Es wird aber auch die Möglichkeit in Betracht gezogen, DNA in Zellen einzuschleusen, um die Expression eines anderen Gens zu unterdrücken. Hierunter fallen vorzugsweise sogenannte "anti-sense"-Gene, die eine "anti-sense"-RNA oder ein Ribozym codieren. In einer bevorzugten Ausführungsform handelt es sich bei der "anti-sense"-RNA um eine bcl-2 "anti-sense"-RNA, d.h. um eine RNA, die die Expression des bcl-2-Gens behindert oder unterbindet.It but also the possibility considered to infiltrate DNA into cells for expression to suppress another gene. These preferably include so-called "anti-sense" genes which encode an "antisense" RNA or a ribozyme. In a preferred embodiment For example, the "antisense" RNA is a bcl-2 "anti-sense" RNA, i. one RNA that hinders or prevents the expression of the bcl-2 gene.
Das erfindungsgemäße Verfahren beinhaltet vorzugsweise die Inkubation der Eukaryontenzellen mit Adenviren, die die einzuschleusende DNA enthalten, wobei die Inkubation in einem Inkubationspuffer stattfindet. Bei dem Inkubationspuffer handelt es sich vorzugsweise um PBS (phosphate buffered saline, 10 mmol/l Natrium/Kaliumphosphat-Puffer pH 7,2, 0,8% NaCl und 0,02% KCl) + 1 mmol/l MgCl2/1% Pferdeserum (im folgenden HS, für horse serum, genannt). Ein wichtiger experimenteller Parameter ist dabei das Zahlenverhältnis von Viren zu Zellen. Dieses Zahlenverhältnis wird durch die Multiplizität der Infektion (im folgenden MOI, für multiplicity of infection, genannt) ausgedrückt, die als der Quotient aus der Anzahl der eingesetzten Viren und der Anzahl der zu infizierenden Zellen definiert ist. In einer bevorzugten Ausführungsform der vorliegenden Erfindung beträgt die MOI etwa 1 bis 200.The method according to the invention preferably comprises the incubation of the eukaryotic cells with adenoviruses containing the DNA to be injected, the incubation taking place in an incubation buffer. The incubation buffer is preferably PBS (phosphate buffered saline, 10 mmol / l sodium / potassium phosphate buffer pH 7.2, 0.8% NaCl and 0.02% KCl) + 1 mmol / l MgCl 2 /1%. Horse serum (hereafter HS, for horse serum). An important experimental parameter is the numerical ratio of viruses to cells. This numerical ratio is expressed by the multiplicity of infection (hereinafter referred to as MOI, called multiplicity of infection), which is defined as the quotient of the number of viruses used and the number of cells to be infected.
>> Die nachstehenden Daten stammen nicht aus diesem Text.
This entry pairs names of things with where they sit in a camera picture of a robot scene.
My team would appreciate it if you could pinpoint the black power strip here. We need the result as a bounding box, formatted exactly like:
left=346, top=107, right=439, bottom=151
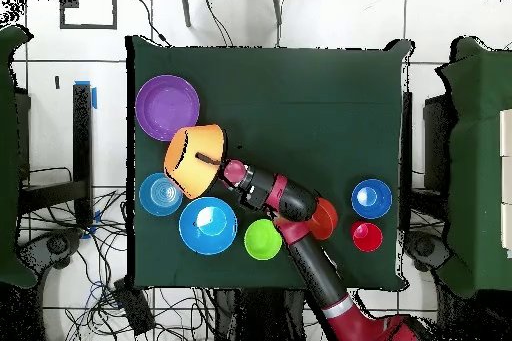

In a preferred embodiment of the present invention, the MOI is about 1 to 200.
Von entscheidender Bedeutung ist auch die Zeitdauer, über die die Inkubation der Eukaryontenzellen mit den Adenviren erfolgt und ein geringes Inkubationsvolumen. Lange Inkubationszeiten erhöhen dabei im allgemeinen die Effizienz des Transfers der genetischen Information und das geringe Volumen erhöht die Anzahl der Treffer von Adenoviren auf die Zelle. Gleichzeitig wachst jedoch auch das Risiko toxischer Wirkungen auf die Zellen. Das erfindungsgemäße Verfahren ermöglicht lange Inkubationszeiten, ohne daß dabei die Viabilität der Zielzellen beeinträchtigt wird. Vorzugsweise wird nach etwa 2 Stunden Inkubation, beispielsweise bei etwa 37°C, der Zielzellen mit den Adenoviren, die die einzuschleusende DNA enthalten, vollständiges Zellkulturmedium zugegeben und die Inkubation dann für etwa 1 bis 14 Tage fortgesetzt.From Of crucial importance is also the period of time over which the incubation of the eukaryotic cells with the adenoviruses takes place and a low incubation volume. Long incubation times increase In general, the efficiency of the transfer of genetic information and the low volume increases the number of hits of adenoviruses on the cell. simultaneously However, it also increases the risk of toxic effects on the cells. The inventive method allows long incubation times without compromising the viability of the target cells impaired becomes. Preferably, after about 2 hours of incubation, for example at about 37 ° C, the target cells with the adenoviruses, the DNA to be injected included, complete Cell culture medium was added and the incubation then for about 1 continued until 14 days.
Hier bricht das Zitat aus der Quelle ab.